Dal ministro al Csm, la toga aggressiva che ha insulti per tutti

Insulti triviali. Accuse pesantissime e volgari. Frasi sguaiate e grossolane che non sfigurerebbero in una commedia da terza serata tv. Ma, invece, questi messaggi caricati a pallettoni avevano come destinatari il Consiglio superiore della magistratura, il Ministro della giustizia, il Presidente della Cassazione, il Procuratore generale della corte d’appello di Bologna e via elencando ermellini e papaveri. A tutti l’infuriatissimo Tiziano L. – all’epoca di questo procedimento giudice al tribunale di un centro delle Marche – distillava pillole della sua ruvida saggezza, sullo sfondo della guerra per bande che aveva dilaniato gli uffici giudiziari romagnoli alla metà degli anni Novanta. Scriveva l’ineffabile Tiziano L., a proposito delle intercettazioni compiute in Romagna nel ’95: «Indaghi dunque il magistrato inquirente per accertare la presenza di rumori sospetti nei nastri incisi e proceda poi a perizia anofonica per accertare l’identità di colui che del cul fece trombetta: nell’attuale clima di spionaggio, nel quale non si è più sicuri nemmeno quando ci si siede nell’intimità di un cesso, non si sa mai che qualcuno possa ritenere immeritevole della fiducia e della considerazione di cui deve godere, o che comprometta il prestigio dell’ordine giudiziario, il magistrato che, pur nell’intimo convincimento di non essere captato da indiscrete cimici scorreggia nell’ufficio del comandante dei vigili». Come si vede, una prosa raffinata, oltre che agile dal punto di vista sintattico.
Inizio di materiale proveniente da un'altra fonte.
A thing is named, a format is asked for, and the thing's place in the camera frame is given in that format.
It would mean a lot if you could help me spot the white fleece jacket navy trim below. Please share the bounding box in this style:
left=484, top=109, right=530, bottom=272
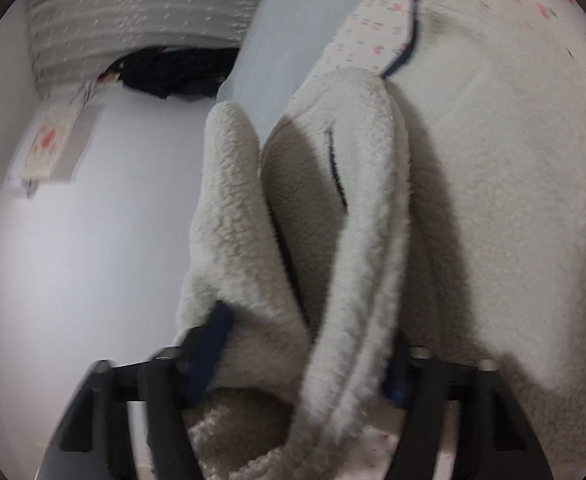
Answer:
left=178, top=0, right=586, bottom=479

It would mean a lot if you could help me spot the cherry print cream sheet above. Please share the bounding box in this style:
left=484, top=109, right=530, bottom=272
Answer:
left=311, top=0, right=586, bottom=74

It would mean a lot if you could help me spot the black hanging garment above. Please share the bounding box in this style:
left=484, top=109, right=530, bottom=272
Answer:
left=98, top=47, right=240, bottom=100

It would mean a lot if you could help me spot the grey dotted curtain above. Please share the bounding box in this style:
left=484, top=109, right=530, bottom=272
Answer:
left=25, top=0, right=261, bottom=93

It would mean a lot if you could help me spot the light blue bed blanket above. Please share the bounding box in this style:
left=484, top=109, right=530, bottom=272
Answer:
left=218, top=0, right=361, bottom=140

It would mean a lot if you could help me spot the wall calendar poster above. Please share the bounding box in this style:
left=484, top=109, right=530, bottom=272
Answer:
left=5, top=80, right=104, bottom=198

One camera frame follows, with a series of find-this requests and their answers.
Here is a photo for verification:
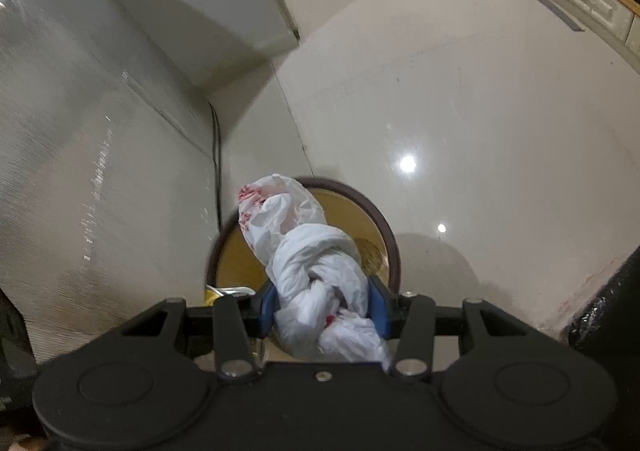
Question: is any yellow plastic trash bin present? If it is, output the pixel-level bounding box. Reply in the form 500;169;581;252
205;175;403;362

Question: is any white plastic bag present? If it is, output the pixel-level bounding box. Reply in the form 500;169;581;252
238;174;390;367

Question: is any black power cable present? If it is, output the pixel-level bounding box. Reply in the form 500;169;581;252
207;100;225;235

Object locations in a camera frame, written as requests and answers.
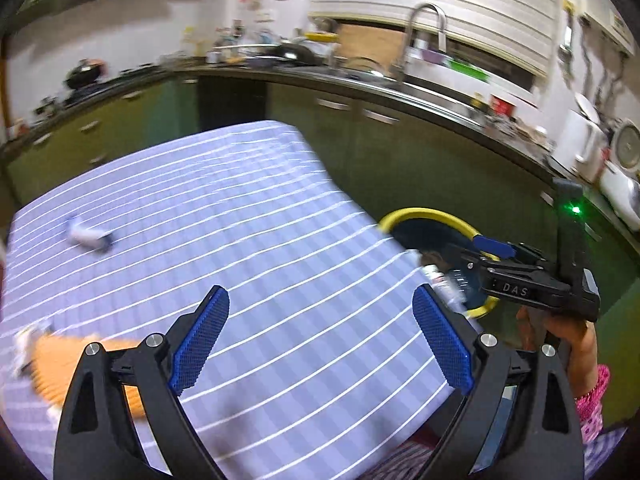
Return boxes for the orange honeycomb sponge cloth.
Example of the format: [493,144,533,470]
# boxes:
[28,334,137,422]

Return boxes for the white rice cooker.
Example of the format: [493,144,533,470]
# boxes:
[599,118,639,233]

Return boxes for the yellow rimmed trash bin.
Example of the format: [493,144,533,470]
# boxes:
[378,207,498,318]

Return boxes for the person right hand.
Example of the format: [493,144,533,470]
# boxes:
[516,306,599,401]

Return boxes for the foil wrapper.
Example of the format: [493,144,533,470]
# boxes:
[12,323,53,377]

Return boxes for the small white box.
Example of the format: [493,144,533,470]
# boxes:
[65,217,114,252]

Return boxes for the blue checked tablecloth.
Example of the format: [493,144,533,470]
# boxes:
[1,122,450,479]

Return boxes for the black pot on stove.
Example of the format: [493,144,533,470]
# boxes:
[65,58,105,90]

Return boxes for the clear plastic water bottle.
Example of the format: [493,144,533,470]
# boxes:
[422,264,466,313]

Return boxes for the steel kitchen faucet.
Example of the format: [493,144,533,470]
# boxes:
[392,3,447,84]

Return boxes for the white electric kettle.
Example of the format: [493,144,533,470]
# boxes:
[548,93,606,184]

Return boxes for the steel sink basin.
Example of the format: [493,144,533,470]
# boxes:
[346,70,484,125]

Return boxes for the wooden cutting board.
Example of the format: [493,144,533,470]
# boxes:
[336,24,405,68]

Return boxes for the green lower kitchen cabinets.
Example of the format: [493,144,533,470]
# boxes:
[0,74,640,411]

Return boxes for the black wok on counter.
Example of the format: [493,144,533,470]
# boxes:
[271,42,321,66]

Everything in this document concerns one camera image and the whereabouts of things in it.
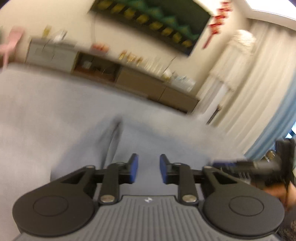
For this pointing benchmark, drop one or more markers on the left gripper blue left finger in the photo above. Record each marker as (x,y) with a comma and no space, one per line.
(131,169)

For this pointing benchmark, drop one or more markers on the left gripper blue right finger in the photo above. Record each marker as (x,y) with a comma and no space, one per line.
(166,168)

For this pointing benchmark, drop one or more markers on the grey garment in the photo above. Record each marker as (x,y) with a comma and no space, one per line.
(115,140)

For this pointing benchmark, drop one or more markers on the clear storage box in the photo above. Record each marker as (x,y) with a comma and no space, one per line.
(183,82)

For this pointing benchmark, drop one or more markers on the grey bed cover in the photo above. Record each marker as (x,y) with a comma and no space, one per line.
(43,114)

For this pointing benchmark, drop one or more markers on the white curtain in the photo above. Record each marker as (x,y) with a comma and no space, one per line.
(246,85)

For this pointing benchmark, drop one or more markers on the red fruit plate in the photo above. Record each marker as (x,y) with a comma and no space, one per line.
(99,48)

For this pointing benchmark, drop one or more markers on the long grey TV cabinet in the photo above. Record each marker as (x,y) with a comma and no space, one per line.
(105,69)

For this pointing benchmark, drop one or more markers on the red hanging knot ornament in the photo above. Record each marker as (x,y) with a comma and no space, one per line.
(218,20)

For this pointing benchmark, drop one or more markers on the pink plastic chair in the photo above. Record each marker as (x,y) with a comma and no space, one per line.
(10,45)

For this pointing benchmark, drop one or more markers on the dark wall painting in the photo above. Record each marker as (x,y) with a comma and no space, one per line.
(177,23)

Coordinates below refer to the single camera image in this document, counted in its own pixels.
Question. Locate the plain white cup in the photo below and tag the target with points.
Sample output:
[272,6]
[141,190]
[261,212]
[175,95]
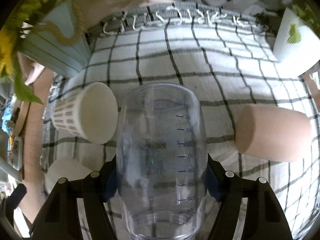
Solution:
[64,167]

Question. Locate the pink cup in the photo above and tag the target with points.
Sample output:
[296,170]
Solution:
[273,133]

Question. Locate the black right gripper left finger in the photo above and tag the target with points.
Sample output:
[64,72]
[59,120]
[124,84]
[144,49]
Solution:
[59,216]

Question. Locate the light blue ribbed vase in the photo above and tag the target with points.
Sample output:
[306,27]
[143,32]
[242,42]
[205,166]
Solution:
[58,42]

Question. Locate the black white checkered cloth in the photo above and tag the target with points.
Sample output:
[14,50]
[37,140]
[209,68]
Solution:
[226,59]

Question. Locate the clear plastic measuring cup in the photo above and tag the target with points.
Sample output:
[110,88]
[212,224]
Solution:
[161,162]

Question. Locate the sunflower bouquet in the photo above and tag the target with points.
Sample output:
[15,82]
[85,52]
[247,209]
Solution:
[14,29]

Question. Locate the white patterned paper cup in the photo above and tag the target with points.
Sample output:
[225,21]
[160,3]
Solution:
[91,113]

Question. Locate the green potted plant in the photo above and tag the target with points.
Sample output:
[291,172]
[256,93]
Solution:
[292,25]

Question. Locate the white plant pot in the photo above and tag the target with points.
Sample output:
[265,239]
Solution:
[296,47]

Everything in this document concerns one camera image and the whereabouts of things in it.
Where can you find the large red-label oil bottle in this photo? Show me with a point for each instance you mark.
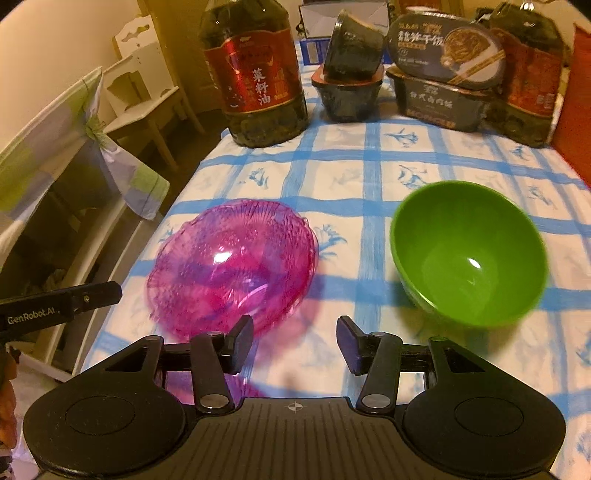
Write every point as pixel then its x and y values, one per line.
pixel 250 52

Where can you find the rectangular dark instant rice box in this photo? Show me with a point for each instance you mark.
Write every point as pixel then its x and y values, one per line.
pixel 437 103

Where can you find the green checked hanging cloth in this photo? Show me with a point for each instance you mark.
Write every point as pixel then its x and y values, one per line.
pixel 37 156

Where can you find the blue checked tablecloth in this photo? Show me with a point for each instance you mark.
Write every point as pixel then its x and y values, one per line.
pixel 347 180

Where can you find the red tote bag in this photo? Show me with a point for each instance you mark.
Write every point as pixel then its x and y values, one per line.
pixel 572 136

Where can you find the green plastic bowl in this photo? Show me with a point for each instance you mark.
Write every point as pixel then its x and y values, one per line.
pixel 468 255

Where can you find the pink glass plate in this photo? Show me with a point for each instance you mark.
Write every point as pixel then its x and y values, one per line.
pixel 243 257

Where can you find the oval instant rice box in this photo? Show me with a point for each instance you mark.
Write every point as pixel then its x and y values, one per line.
pixel 448 49

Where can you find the tilted dark instant-food cup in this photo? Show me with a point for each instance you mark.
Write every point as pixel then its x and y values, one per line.
pixel 355 50

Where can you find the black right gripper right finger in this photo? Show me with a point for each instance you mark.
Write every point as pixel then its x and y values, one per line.
pixel 378 356

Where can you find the white shelf rack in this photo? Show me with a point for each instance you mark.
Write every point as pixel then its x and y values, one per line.
pixel 82 232

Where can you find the white wooden chair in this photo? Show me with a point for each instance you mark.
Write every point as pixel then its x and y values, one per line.
pixel 139 88

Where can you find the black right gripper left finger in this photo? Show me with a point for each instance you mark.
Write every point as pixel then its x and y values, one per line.
pixel 212 357

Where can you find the dark instant-food bowl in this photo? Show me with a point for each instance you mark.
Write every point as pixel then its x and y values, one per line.
pixel 348 100

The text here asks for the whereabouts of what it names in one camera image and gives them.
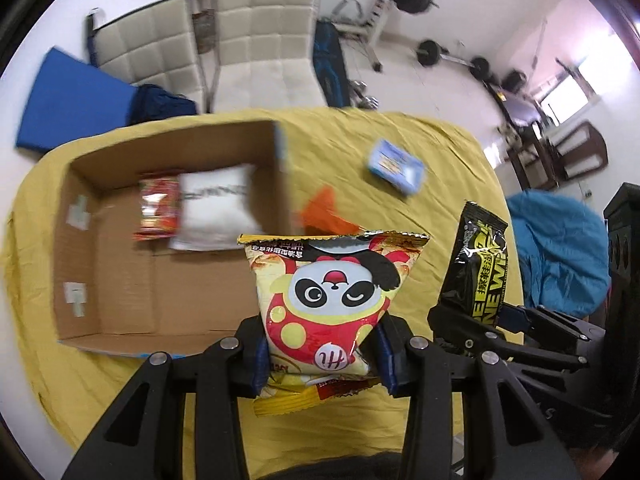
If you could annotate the white padded pouch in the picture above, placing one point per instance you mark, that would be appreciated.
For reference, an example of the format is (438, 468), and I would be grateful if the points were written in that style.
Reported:
(214, 210)

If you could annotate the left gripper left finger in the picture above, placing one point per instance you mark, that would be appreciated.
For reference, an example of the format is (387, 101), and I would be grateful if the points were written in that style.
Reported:
(140, 435)

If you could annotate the person right hand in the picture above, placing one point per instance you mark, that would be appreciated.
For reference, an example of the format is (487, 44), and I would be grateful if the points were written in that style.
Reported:
(607, 463)

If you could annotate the red floral snack bag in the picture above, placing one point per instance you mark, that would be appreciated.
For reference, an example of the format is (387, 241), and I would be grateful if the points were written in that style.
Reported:
(159, 204)

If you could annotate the floor barbell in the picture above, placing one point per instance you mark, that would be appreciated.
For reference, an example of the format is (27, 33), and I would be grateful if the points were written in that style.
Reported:
(430, 53)

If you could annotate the blue tissue pack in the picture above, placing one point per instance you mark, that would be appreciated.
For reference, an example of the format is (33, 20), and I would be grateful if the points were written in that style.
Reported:
(397, 167)

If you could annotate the left white quilted chair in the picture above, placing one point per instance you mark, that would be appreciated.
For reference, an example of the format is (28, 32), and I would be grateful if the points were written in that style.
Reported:
(155, 44)

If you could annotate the white weight bench rack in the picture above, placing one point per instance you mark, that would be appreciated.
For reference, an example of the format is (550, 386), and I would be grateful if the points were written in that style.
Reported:
(352, 22)

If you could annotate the dumbbell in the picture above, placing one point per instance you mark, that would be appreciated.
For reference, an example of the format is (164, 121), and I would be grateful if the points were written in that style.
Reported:
(360, 96)

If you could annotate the yellow panda snack bag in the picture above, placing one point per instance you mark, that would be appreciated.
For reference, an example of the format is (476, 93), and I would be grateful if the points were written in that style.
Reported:
(319, 297)

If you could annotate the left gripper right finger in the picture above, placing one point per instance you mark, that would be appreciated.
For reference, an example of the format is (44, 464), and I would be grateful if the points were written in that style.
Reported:
(505, 435)

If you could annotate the orange snack bag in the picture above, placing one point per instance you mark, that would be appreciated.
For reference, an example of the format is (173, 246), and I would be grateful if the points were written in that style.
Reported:
(319, 216)

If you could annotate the black blue bench pad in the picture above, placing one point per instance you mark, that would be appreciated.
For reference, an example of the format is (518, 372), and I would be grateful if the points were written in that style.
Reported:
(329, 65)

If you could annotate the dark blue cloth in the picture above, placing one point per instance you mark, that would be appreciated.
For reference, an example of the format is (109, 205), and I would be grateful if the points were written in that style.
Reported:
(151, 103)

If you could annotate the white quilted chair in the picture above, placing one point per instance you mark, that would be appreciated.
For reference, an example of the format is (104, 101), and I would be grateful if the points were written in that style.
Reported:
(155, 44)
(264, 55)

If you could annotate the yellow tablecloth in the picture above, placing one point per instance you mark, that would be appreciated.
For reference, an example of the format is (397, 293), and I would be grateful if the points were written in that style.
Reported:
(88, 303)

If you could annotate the blue foam mat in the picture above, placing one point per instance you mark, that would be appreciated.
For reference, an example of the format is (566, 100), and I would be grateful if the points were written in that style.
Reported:
(71, 100)

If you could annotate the brown wooden chair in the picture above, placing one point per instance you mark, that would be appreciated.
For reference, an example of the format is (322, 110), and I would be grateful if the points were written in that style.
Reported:
(546, 164)

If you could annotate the black yellow snack bag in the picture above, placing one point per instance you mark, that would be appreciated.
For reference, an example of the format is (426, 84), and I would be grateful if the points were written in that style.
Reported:
(475, 282)

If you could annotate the right white quilted chair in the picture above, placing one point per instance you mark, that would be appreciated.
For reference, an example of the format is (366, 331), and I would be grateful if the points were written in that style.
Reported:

Il giudice L. si sentiva in guerra. Esposto dopo esposto, rincarava la dose. «Non è mia intenzione» mandava a dire al Procuratore di Firenze il 1º aprile ’97 «essere ulteriormente preso – si scusi l’espressione – per il culo». Durissimo. Implacabile. Incattivito. Ma poi ancora, in una pioggia, anzi un diluvio da grafomane di lamentele, la frizione gli slittava di nuovo e le lettere grattavano di nuovo contro l’asfalto dell’educazione e di un minimo di galateo istituzionale: «Il cittadino... perché sia ancor più chiaro il concetto... afferma che è pronto a smerdare (cfr. dizionario Devoto) chiunque». E vai. Interrogato dalla Disciplinare, per questo incredibile florilegio di dichiarazioni inserite in documenti inviati a mezza magistratura italiana, lui se la cava a buon mercato, spiegando che «non può definirsi disdicevole o sconveniente ciò che si limita a descrivere la realtà, per quanto fastidiosa, spiacevole o non gradita».

Ma davanti al seguito interminabile di contumelie, anche la Disciplinare allarga le braccia: «Nessuna giustificazione possono invece avere le gravi e ingiuriose espressioni rivolte verso i magistrati». Il 21 settembre 2001 Tiziano L. viene condannato alla censura.